Some experts recommend flat, flexible shoes for people with knee osteoarthritis, whereas others say stable, supportive shoes are better. Now a randomized trial has found that the latter — a stiff and stable shoe with good cushioning — is better than a supple and bendable one.
Osteoarthritis is the most common joint disorder in the United States. According to one recent estimate, 14 million Americans suffer from the pain and stiffness of knee arthritis.
Australian researchers randomly assigned 164 men and women, average age 65, to wear either a flexible or stiff shoe for at least six hours a day for six months. Footwear in the flat shoe category included the Merrell Bare Access, the Vivobarefoot Primus Lite, the Vivobarefoot Mata Canvas, the Lacoste Marice and the Converse Dainty Low.
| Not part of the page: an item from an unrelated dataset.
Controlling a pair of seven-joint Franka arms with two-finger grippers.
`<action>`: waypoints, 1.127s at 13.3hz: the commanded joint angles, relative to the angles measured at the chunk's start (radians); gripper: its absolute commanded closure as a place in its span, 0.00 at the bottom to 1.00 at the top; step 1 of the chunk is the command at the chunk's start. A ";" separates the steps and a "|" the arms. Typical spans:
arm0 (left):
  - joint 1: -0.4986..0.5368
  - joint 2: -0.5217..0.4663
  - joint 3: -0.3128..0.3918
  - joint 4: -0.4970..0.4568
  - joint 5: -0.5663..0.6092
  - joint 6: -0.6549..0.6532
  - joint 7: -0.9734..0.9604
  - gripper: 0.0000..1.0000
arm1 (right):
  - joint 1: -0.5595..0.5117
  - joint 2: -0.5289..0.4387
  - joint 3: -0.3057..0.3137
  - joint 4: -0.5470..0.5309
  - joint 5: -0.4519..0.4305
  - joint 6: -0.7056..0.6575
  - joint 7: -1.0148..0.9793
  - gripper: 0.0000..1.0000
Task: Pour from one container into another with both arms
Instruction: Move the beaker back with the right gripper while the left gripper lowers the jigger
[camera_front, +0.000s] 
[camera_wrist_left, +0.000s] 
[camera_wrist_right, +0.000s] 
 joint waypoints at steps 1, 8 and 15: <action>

In the stable supportive group, shoes included the ASICS Kayano, the Merrell Jungle Moc, the Rockport Edge Hill, the Nike Air Max 90 Ultra and the New Balance 624.
Before and after the study, the researchers administered questionnaires and scales measuring pain, function and comfort. The report is in Annals of Internal Medicine.
The researchers found that 58 percent of those wearing stable shoes achieved a clinically significant reduction in pain, compared with 40 percent wearing the flexible shoes. On assessments of function, 11 percent more stable shoe wearers reported improvements. Those who wore stable shoes were also less likely to report other problems: 15 percent of the stable shoe wearers reported such issues as knee swelling, ankle or foot pain, or pain in other parts of the body caused by the shoes, compared to 32 percent of those wearing flexible shoes.
The senior author, Rana S. Hinman, a professor of physiotherapy at the University of Melbourne, said that while a supportive shoe is helpful, it is not a substitute for other effective strategies like weight control and exercise.
Still, she said, “based on our clinical trial, people with knee osteoarthritis should choose to wear stable, supportive shoes with thicker cushioned soles, rather than flat shoes with thin, flexible soles that have no cushioning.”